El intervenido gobernante Catalán logró algo que no hizo público y que tal vez tampoco, aún, apoyen la mayoría de los catalanes. Sentó un precedente, que servirá para que en algunas décadas, los mismos que hoy dicen y publican que no logró lo que supuestamente se proponía o que fracaso al intentarlo, hablarán del momento actual que habrá servido para aquel entonces. El orden occidental, pareciera irse hacia el escenario que describe el filósofo (Dugin) de Putin, quién bajo términos más o menos precisos, expresa que la división política futura (inmediata) no será bajo la lógica de los fronteras territoriales y estaduales, sino por vinculaciones, difusas como intrincadas de nacionalidades que con fundamentos atávicos se difuminarán para volver a reunirse. Para ponerlo en términos prácticos que desde nuestro muladar, tengamos en relación a las provincias vecinas, entre cuatro y cinco veces más edad o antigüedad, que contemos con la pre-existencia de una lengua (que forma parte de nuestro idioma oficial mediante ley), una religión, cultura, filosofía y cosmovisión (que podría reunirse en el apotegma de la “tierra sin mal”) no significa que tengamos que salir a pedir por una suerte de reivindicación ancestral (al estilo Mapuche) como tampoco a reunir un grupo de excéntricos que peleen por la tierra (como el ejercito del pueblo paraguayo) pero sí le podría significar al gobernador de estas tierras, las mismas que contienen a Ituzaingó como esa capital de la Nación Guaraní, que tenga elementos más certeros como dúctiles para reclamar recursos coparticipables, obras y contante y sonante ante la Nación.

El legado Yampey: "Protege nuestra palabra, porque, para el guaraní, la palabra es alma” (Yampey, Girala).

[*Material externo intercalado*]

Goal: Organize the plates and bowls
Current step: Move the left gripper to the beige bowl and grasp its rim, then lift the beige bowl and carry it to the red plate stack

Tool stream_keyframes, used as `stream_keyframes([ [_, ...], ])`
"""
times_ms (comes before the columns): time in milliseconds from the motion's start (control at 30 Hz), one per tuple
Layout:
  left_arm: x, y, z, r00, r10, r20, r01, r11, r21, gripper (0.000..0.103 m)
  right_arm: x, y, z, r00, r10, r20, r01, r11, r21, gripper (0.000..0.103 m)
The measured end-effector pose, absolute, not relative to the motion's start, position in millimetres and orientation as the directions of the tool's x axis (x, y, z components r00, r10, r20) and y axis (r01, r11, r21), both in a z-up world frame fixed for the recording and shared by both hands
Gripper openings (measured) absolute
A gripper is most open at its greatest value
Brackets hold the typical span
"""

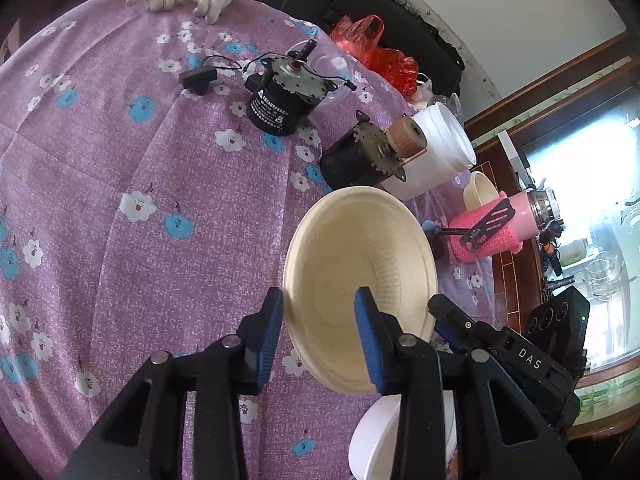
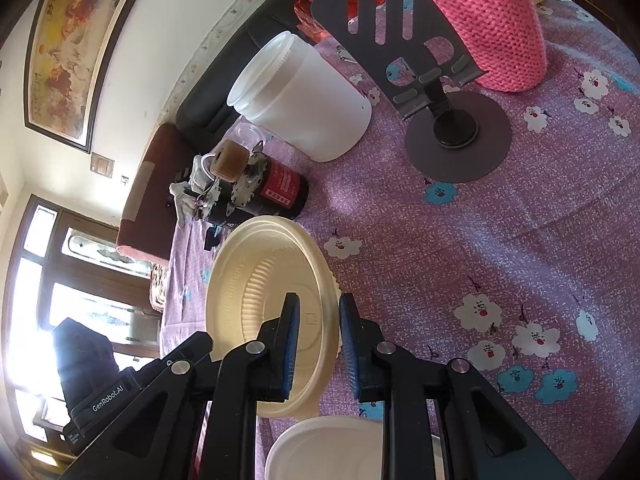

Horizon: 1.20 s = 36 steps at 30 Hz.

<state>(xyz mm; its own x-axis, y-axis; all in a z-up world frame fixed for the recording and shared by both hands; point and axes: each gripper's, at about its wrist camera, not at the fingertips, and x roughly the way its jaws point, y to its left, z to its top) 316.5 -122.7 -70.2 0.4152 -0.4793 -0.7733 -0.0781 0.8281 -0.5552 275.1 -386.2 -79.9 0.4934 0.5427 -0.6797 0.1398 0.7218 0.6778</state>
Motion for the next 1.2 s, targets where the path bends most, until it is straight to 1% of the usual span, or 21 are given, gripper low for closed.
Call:
stream_keyframes([
  [200,317,-123,-74,0.416,-0.464,-0.782,-0.084,0.837,-0.541,0.021,273,-389,-77,0.509,0.528,-0.679,0.146,0.725,0.673,0.022],
  [233,317,-123,-75,0.417,-0.46,-0.784,-0.087,0.839,-0.538,0.019,272,-390,-76,0.512,0.525,-0.68,0.148,0.726,0.671,0.02],
  [300,318,-122,-76,0.42,-0.454,-0.786,-0.09,0.841,-0.534,0.016,270,-390,-75,0.518,0.506,-0.689,0.154,0.738,0.657,0.012],
  [333,318,-122,-76,0.422,-0.452,-0.786,-0.091,0.841,-0.532,0.013,269,-391,-74,0.523,0.5,-0.691,0.155,0.741,0.653,0.011],
  [400,317,-120,-76,0.432,-0.444,-0.785,-0.098,0.842,-0.531,0.009,268,-391,-71,0.531,0.488,-0.693,0.156,0.747,0.646,0.01],
  [633,315,-118,-74,0.455,-0.421,-0.784,-0.108,0.848,-0.518,0.009,266,-384,-66,0.542,0.457,-0.705,0.15,0.773,0.616,0.009],
  [800,307,-113,-64,0.475,-0.415,-0.776,-0.104,0.849,-0.518,0.009,262,-378,-56,0.558,0.455,-0.694,0.131,0.778,0.615,0.009],
  [1033,279,-87,-44,0.523,-0.381,-0.763,-0.12,0.853,-0.508,0.009,246,-347,-31,0.574,0.441,-0.69,0.079,0.809,0.583,0.01],
  [1200,240,-57,-19,0.568,-0.35,-0.745,-0.121,0.859,-0.497,0.009,217,-317,-10,0.578,0.481,-0.659,0.012,0.803,0.596,0.01],
])
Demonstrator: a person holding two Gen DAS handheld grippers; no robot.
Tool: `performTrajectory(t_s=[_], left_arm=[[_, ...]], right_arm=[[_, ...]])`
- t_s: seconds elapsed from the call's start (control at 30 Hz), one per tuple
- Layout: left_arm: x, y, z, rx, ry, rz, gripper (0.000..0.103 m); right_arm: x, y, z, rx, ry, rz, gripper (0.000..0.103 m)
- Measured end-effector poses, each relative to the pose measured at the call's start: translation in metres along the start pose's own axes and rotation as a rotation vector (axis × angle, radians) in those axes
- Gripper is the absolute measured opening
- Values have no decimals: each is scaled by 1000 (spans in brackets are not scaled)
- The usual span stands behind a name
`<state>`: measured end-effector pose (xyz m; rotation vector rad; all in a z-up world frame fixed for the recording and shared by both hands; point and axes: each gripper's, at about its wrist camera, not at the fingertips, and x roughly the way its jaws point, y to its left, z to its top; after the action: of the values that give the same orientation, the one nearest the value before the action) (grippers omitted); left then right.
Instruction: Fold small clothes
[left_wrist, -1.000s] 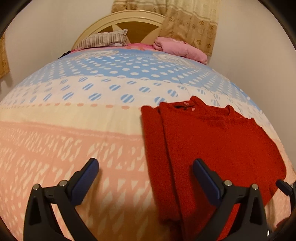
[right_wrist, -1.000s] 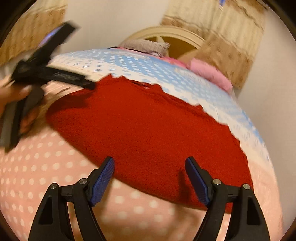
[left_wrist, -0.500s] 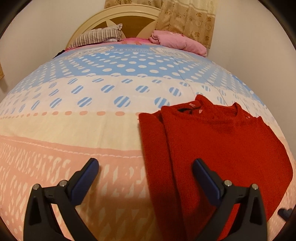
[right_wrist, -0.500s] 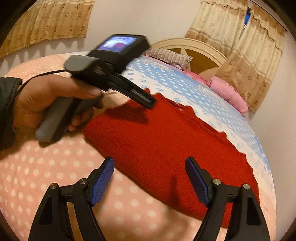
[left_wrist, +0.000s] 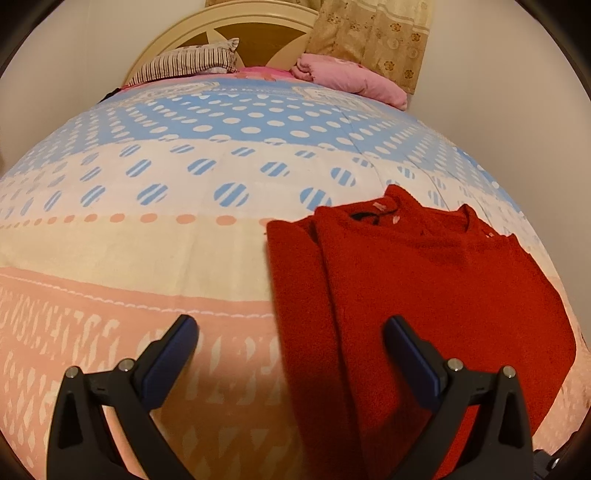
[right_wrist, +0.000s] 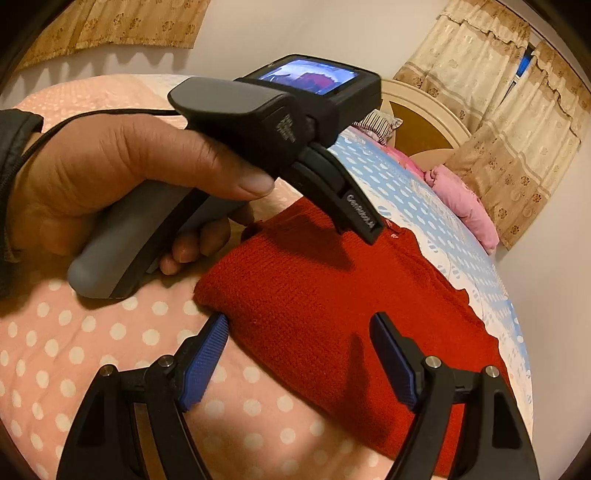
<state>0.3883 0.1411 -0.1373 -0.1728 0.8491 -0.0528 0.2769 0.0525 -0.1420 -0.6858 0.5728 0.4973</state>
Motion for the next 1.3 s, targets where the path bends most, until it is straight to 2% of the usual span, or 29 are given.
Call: performTrajectory(t_s=[0.1, 0.37, 0.43, 0.53, 0.6, 0.63, 0.67, 0.7, 0.73, 0.77, 0.8, 0.93, 1.1, 1.3], left_arm=[[1, -1, 1, 1, 3, -17, 102], [1, 4, 2, -23, -2, -118, 87], [0, 4, 3, -23, -6, -145, 77], [1, 4, 3, -22, -4, -169, 68], [2, 4, 4, -21, -2, -192, 58], [3, 4, 4, -21, 1, -198, 52], [3, 4, 5, -22, 1, -209, 46], [4, 3, 4, -21, 5, -229, 33], [4, 4, 5, -22, 7, -239, 28], [4, 4, 5, -24, 7, -242, 25], [3, 4, 5, -28, 8, -248, 18], [-4, 12, 8, -147, 13, -300, 16], [-8, 0, 11, -144, 10, -285, 15], [-21, -10, 21, -204, 1, -352, 14]], right_arm=[[2, 3, 3, -8, 2, -15, 79], [5, 16, 7, -44, -13, -77, 79], [5, 18, 8, -50, -16, -86, 79], [5, 17, 9, -45, -14, -80, 77], [6, 18, 9, -45, -12, -71, 73], [6, 19, 10, -50, -11, -64, 66], [6, 21, 10, -57, -11, -58, 56], [6, 23, 10, -68, -11, -48, 48], [7, 27, 10, -84, -8, -38, 33], [8, 30, 10, -95, -3, -34, 25], [8, 29, 10, -95, -1, -33, 23], [-8, 4, 10, 27, -42, 35, 18], [-33, -27, 3, 174, -106, 119, 13], [-46, -53, -11, 310, -138, 190, 9]])
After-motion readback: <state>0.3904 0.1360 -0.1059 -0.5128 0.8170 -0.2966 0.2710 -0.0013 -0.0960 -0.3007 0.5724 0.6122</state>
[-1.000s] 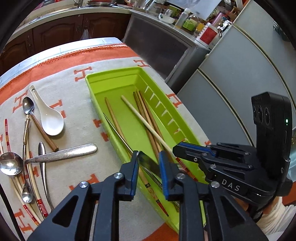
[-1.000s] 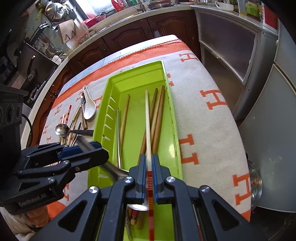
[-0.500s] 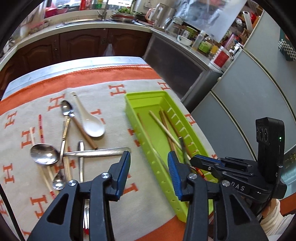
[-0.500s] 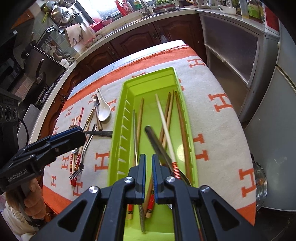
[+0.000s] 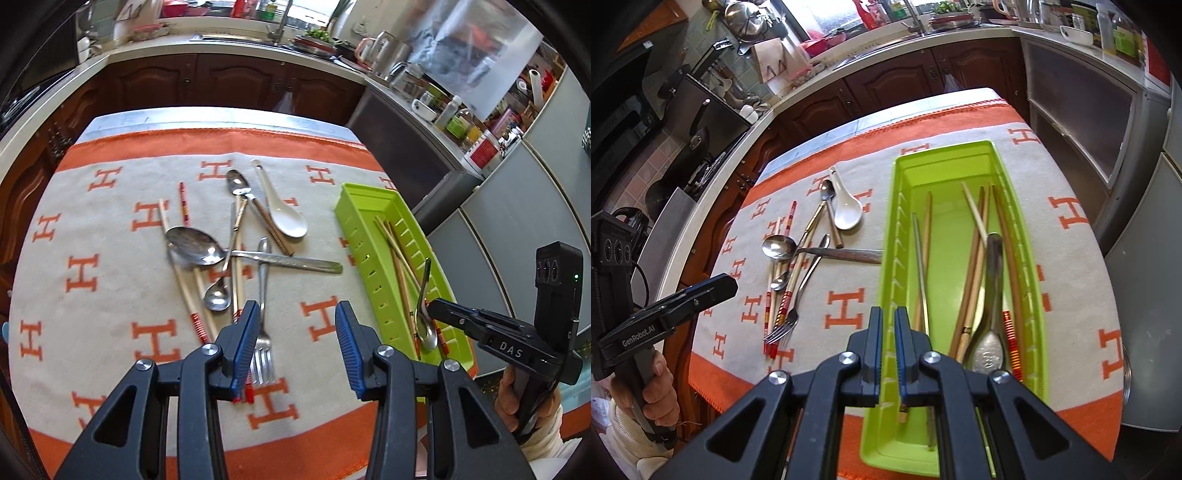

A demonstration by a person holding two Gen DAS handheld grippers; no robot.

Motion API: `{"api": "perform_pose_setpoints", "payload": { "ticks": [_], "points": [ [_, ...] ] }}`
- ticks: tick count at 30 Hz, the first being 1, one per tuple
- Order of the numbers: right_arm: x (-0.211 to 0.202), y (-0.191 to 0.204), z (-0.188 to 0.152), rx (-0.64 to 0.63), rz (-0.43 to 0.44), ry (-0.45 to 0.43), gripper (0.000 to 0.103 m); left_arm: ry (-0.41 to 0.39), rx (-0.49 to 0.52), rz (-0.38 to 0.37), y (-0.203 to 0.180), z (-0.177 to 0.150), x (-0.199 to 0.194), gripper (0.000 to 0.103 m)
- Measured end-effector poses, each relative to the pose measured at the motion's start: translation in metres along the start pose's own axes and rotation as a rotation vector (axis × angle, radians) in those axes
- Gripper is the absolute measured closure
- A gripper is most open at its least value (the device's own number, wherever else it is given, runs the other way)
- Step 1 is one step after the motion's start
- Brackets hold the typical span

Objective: Organize utensils
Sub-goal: 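Withdraw both tools from the tray toward the utensil pile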

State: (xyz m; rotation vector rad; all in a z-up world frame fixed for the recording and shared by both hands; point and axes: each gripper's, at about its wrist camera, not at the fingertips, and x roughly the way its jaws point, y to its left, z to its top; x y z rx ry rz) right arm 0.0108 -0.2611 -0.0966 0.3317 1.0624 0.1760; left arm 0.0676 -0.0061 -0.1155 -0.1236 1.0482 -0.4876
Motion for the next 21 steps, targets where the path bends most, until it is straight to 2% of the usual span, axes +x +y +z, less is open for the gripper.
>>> {"api": "perform_pose_setpoints", "payload": {
  "ticks": [11,21],
  "points": [
    [0.004,0.037,-0.002,-0.069,0.021,0.021,0.097,-0.034,-0.06,0.015,0.029,-0.012,-0.019,0.062],
    [0.023,0.061,0.002,-0.107,0.025,0.062,0.097,-0.007,-0.126,0.053,0.061,-0.017,-0.003,0.062]
  ]
}}
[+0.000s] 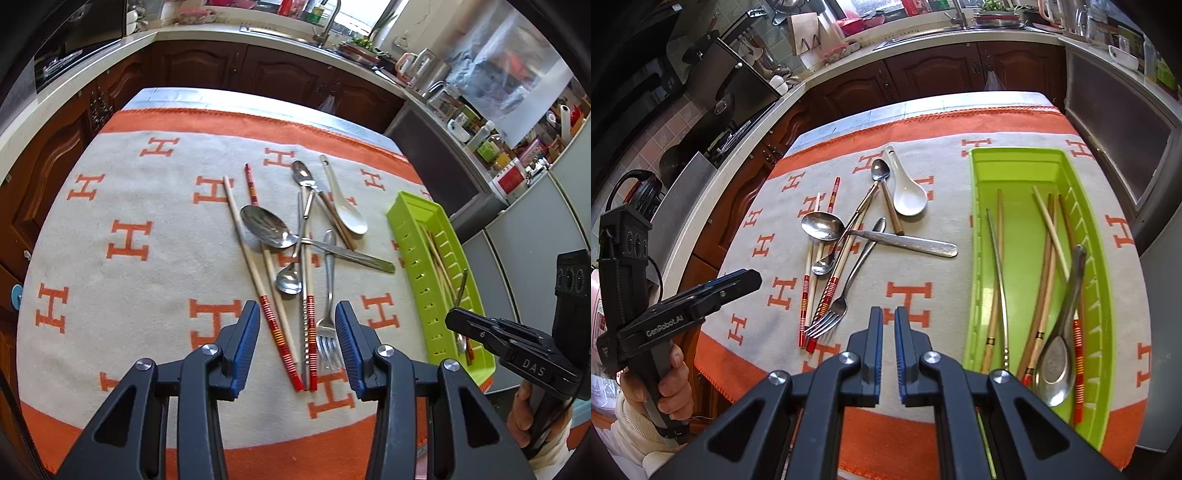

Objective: Organize utensils
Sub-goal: 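Withdraw both tools from the tray toward the utensil pile, then grasp a plain white chopstick with the left tool while the right tool grasps a red-striped one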

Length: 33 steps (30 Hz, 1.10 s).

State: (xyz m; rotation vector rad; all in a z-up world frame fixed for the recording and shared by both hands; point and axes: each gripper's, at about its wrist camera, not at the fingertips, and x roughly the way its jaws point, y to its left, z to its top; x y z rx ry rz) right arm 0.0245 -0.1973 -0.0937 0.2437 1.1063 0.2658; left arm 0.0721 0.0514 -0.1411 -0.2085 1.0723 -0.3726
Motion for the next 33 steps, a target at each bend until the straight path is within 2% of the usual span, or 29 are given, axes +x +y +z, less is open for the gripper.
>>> {"api": "perform_pose_setpoints", "payload": {
  "ticks": [19,24,30,33],
  "points": [
    [0.044,0.019,0.012,-0.037,-0.003,0.076,0.097,0.081,-0.113,0.151,0.029,0.02,0.067,0.063],
    [0.052,0.02,0.012,-0.042,0.002,0.09,0.097,0.081,-0.084,0.205,0.023,0.028,0.078,0.063],
    [0.055,0.023,0.013,-0.057,0.002,0.092,0.097,0.072,0.003,0.317,0.009,0.029,0.087,0.064],
    [0.056,0.024,0.015,-0.059,0.004,0.091,0.097,0.06,0.043,0.367,0.005,0.026,0.088,0.076]
  ]
}}
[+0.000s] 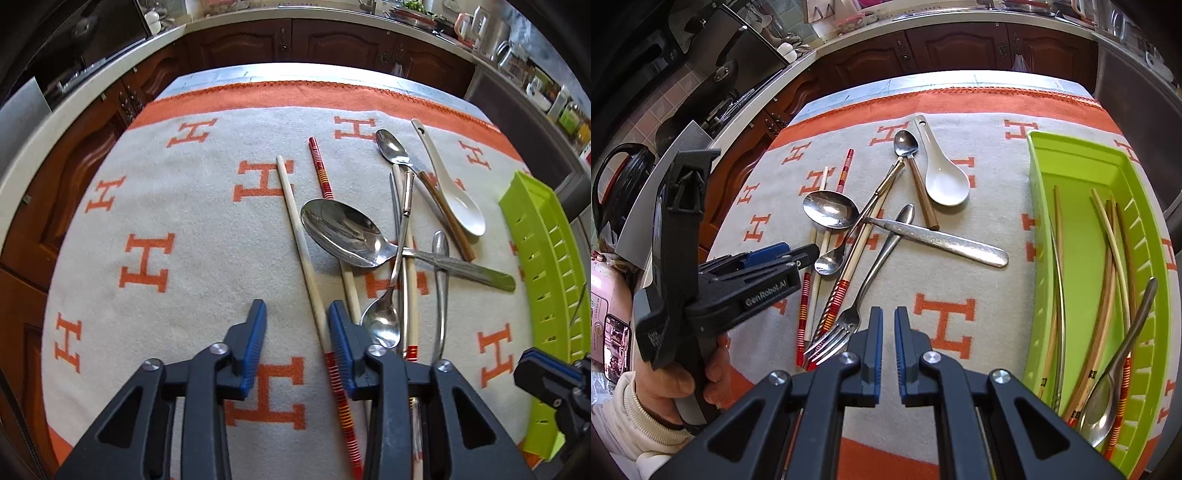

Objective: Organize utensils
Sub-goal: 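Grasp a plain white chopstick with the left tool while the right tool grasps a red-striped one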

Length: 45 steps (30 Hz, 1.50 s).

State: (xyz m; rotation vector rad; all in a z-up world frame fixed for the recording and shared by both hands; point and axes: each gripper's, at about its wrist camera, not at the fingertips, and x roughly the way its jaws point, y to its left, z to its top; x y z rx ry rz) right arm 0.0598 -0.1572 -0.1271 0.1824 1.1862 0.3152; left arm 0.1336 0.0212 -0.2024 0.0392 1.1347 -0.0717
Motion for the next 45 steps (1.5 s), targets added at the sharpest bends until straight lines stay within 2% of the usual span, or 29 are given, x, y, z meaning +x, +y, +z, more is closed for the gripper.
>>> {"api": "perform_pose_setpoints", "payload": {
  "ticks": [5,13,16,23,29,33,40,42,45],
  "points": [
    [0.005,0.007,0.005,-0.016,0.021,0.007,0.097,-0.004,-0.028,-0.021,0.014,-0.004,-0.003,0.095],
    [0.024,0.036,0.033,-0.047,0.109,0.006,0.097,-0.023,-0.097,-0.048,0.042,-0.018,-0.009,0.1],
    [0.041,0.049,0.043,-0.06,0.109,0.019,0.097,-0.032,-0.135,-0.047,0.057,-0.023,-0.013,0.1],
    [0.072,0.069,0.054,-0.094,0.049,0.057,0.097,-0.064,-0.218,-0.057,0.095,-0.029,-0.022,0.1],
    [0.09,0.077,0.057,-0.112,-0.043,0.087,0.096,-0.07,-0.266,-0.079,0.115,-0.034,-0.023,0.099],
    [0.098,0.081,0.057,-0.108,-0.09,0.099,0.092,-0.074,-0.276,-0.096,0.121,-0.035,-0.022,0.099],
    [0.107,0.101,0.055,-0.173,-0.185,0.041,0.092,-0.077,-0.289,-0.118,0.126,-0.037,-0.022,0.099],
    [0.107,0.104,0.055,-0.177,-0.197,0.028,0.096,-0.081,-0.292,-0.119,0.127,-0.038,-0.023,0.099],
    [0.106,0.104,0.054,-0.16,-0.157,0.032,0.098,-0.085,-0.29,-0.12,0.128,-0.038,-0.027,0.099]
  ]
}}
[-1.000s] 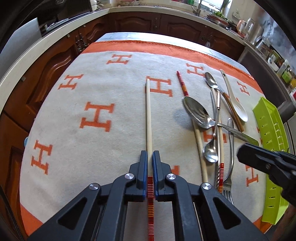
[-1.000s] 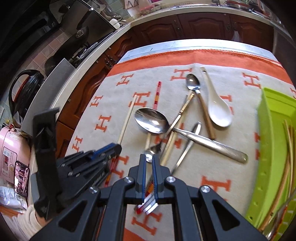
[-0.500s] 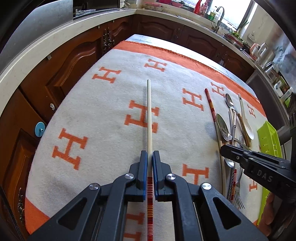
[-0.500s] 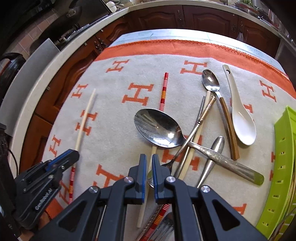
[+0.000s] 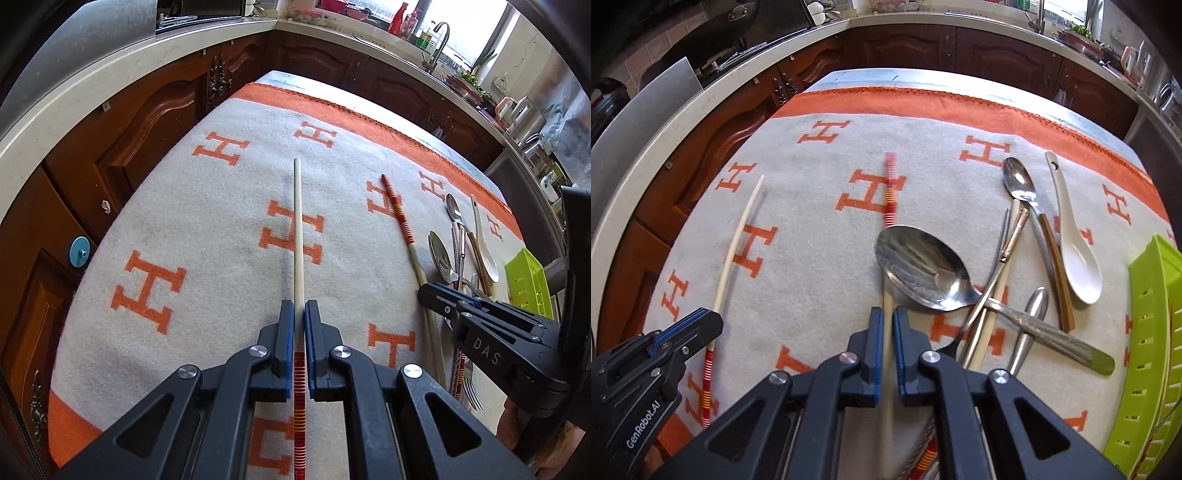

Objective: Organize utensils
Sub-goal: 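Grasp a plain white chopstick with the left tool while the right tool grasps a red-striped one, then carry both chopsticks over the green tray and open both tools to drop them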

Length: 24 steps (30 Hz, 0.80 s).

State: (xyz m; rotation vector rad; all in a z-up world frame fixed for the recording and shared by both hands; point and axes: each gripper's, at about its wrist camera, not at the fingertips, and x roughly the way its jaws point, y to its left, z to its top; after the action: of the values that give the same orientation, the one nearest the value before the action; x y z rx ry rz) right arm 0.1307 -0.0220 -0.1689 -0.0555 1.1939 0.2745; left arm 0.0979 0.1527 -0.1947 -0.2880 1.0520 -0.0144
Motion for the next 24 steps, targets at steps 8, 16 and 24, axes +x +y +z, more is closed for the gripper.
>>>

Cuando desde estas columnas lo consigamos como “Uno de los siete sabios de Corrientes”, Yampey con su enorme sabiduría musito una sonrisa, tal como nos tenía acostumbrados cada vez que podía recordarnos de la importancia de la cosmovisión guaraní, en su condición de antropólogo cultural, en su calidad de heredero del acervo más preciado de la tierra sin mal, pero por sobre todo, en su calidad y candidez de persona, sabía muy dentro suyo que las cuitas comunicacionales necesitan a veces de títulos que llamen la atención, de hipérboles contundentes, sin embargo el haberlo considerado de tal modo, y en su caso, no era una exageración, en todo caso un humilde reconocimiento. Conocedor del alma humana, y por ende de sus riquezas como de sus miserias, Yampey fue el único de la mesa histórica desde donde nos contemplaba, que rompió el cerco, que tuvo la grandeza y el tino de preguntar que sucedía en-rededor, teniendo en claro que el resto de sus contertulios nunca haría cosa semejante, sin por ello, juzgarlos a estos; “Son así” nos decía con un dejo de tristeza, a sabiendas de lo que podrían estar perdiéndose sus parroquianos de siempre. Al tomar conocimiento de la nota que a modo de homenaje transcribiremos, no fueron pocos los que pretendían ese “título supuesto” de sabio correntino, que nos había surgido el consignar para la vida y obra de Yampey. En medio de la polémica suscitada, muy por debajo nos miró fijo y nos dijo “Levanto polvareda”. Ojala que todos y cada uno de los que hayamos conocido a Yampey, tomemos como referencia su calidad humana, así nos obligaremos a no extrañar su presencia física, pues su legado es enorme, sideral, siendo parte, sin duda alguna, de las páginas más destacadas de nuestra historia.